Print the data below exactly, but only the lines from the one containing "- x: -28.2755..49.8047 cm" down to the one containing "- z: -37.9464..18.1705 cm", inclusive.
----- Source information -----
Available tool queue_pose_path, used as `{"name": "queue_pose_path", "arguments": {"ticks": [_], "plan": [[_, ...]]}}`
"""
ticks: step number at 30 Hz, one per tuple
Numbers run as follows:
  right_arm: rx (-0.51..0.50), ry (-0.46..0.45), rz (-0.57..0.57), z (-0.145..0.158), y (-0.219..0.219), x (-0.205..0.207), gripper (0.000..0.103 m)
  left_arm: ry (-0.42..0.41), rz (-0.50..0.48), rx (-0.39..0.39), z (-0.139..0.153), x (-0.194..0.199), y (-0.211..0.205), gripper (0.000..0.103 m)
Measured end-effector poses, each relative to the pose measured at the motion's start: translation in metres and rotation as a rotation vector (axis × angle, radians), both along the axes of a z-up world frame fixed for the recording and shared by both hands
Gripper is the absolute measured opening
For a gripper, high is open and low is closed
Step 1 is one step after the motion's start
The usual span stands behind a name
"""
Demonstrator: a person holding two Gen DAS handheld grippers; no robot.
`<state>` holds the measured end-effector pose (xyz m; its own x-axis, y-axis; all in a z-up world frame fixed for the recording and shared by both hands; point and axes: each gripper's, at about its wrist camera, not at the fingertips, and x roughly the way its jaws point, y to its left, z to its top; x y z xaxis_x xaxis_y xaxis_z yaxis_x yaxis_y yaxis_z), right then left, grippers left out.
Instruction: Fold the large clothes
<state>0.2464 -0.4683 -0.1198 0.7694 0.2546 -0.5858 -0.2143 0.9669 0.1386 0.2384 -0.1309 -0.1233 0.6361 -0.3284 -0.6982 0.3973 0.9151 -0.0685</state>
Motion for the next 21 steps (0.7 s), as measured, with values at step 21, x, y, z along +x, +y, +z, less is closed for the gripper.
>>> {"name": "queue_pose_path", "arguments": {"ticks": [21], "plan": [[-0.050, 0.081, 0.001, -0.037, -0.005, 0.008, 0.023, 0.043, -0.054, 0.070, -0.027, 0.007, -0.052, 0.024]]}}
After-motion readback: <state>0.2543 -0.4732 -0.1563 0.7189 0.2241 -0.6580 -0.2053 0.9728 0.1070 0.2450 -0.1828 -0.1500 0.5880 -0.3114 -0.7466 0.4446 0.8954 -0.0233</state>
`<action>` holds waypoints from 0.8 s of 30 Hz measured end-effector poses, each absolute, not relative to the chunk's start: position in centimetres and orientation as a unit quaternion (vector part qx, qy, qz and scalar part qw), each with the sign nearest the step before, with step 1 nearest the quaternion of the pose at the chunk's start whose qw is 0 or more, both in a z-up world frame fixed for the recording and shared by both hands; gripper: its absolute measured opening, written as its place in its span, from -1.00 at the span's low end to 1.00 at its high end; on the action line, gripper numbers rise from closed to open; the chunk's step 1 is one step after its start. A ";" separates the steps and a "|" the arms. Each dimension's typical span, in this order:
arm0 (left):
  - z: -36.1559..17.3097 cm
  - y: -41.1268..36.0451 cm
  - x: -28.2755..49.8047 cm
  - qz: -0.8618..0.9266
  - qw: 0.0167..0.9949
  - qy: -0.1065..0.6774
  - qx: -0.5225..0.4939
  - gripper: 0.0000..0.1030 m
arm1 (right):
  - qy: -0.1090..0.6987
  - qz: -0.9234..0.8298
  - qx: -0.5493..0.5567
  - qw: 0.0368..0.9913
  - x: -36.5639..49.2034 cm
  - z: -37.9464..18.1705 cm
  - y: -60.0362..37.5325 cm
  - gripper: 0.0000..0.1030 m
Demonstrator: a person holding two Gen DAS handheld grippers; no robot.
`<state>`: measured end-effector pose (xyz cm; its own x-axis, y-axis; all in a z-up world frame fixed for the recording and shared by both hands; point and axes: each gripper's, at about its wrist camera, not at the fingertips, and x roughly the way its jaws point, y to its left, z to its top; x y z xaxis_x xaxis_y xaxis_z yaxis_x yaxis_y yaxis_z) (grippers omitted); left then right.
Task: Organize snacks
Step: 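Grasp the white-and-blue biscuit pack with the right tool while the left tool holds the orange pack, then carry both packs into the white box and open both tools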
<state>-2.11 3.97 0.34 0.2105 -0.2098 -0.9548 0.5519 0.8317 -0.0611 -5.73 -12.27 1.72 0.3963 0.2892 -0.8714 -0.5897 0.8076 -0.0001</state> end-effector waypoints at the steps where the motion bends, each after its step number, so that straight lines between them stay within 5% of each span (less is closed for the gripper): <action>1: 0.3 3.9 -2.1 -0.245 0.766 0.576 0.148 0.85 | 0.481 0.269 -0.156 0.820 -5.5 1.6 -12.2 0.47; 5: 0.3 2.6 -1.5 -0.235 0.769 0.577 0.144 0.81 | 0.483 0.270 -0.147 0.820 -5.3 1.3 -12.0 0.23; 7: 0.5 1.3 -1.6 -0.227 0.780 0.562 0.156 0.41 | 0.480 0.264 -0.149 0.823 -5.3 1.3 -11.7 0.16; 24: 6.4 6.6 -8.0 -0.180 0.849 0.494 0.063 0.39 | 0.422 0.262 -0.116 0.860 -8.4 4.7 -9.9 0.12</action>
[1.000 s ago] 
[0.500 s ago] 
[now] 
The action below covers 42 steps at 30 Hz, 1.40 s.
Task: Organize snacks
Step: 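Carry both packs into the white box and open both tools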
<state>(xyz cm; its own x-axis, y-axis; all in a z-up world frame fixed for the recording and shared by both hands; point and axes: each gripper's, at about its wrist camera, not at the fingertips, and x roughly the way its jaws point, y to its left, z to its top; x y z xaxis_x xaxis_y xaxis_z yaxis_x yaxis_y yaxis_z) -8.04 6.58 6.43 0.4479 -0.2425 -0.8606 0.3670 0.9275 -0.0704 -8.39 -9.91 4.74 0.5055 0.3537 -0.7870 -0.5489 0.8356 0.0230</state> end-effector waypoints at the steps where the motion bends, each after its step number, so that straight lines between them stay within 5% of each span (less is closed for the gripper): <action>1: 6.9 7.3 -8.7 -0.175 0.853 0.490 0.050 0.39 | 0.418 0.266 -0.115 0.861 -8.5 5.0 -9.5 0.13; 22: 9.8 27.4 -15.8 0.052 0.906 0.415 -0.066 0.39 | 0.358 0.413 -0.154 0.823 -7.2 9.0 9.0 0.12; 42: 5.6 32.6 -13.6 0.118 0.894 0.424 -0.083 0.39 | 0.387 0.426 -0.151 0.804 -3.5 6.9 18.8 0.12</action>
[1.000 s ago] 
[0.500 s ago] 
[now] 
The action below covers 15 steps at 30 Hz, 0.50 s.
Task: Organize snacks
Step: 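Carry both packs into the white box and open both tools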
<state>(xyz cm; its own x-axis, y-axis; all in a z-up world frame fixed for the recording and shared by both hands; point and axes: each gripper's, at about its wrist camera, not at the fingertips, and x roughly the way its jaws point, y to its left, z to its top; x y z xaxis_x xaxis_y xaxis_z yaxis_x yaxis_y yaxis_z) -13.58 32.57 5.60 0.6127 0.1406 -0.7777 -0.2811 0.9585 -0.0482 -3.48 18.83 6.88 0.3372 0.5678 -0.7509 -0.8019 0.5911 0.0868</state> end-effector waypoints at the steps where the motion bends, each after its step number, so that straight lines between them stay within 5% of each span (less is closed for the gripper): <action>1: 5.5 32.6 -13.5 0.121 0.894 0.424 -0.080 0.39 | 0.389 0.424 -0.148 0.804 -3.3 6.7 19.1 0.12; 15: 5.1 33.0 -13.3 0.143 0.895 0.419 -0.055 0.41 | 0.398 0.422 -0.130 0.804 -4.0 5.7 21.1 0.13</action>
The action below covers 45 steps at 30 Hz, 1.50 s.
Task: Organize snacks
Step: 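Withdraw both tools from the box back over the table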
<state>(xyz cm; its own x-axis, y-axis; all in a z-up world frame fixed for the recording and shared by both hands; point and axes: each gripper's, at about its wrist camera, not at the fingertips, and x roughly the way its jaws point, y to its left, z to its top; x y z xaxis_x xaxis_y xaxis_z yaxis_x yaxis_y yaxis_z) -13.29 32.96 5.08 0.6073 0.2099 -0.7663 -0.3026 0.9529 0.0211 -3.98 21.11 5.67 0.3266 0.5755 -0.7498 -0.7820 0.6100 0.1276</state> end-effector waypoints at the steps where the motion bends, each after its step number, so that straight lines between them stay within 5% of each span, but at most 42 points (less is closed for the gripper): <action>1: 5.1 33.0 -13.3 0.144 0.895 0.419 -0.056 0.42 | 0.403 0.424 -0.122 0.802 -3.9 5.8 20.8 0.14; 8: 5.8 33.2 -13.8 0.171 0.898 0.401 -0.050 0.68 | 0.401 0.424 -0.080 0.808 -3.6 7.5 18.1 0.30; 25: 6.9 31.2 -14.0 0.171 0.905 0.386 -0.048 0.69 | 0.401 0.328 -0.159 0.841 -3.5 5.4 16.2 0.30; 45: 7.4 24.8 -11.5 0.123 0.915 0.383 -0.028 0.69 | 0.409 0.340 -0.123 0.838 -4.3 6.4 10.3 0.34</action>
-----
(Task result)
  - x: -28.2755..49.8047 cm
  - qz: -0.8618..0.9266
  - qw: 0.0167..0.9949
  - qy: -0.1065..0.6774
  - qx: -0.5225..0.4939
  - gripper: 0.0000..0.1030 m
arm1 (right):
  - qy: -0.1090..0.6987
  - qz: -0.9234..0.8298
  - qx: -0.5493..0.5567
  - qw: 0.0368..0.9913
  - x: -36.5639..49.2034 cm
  - z: -37.9464..18.1705 cm

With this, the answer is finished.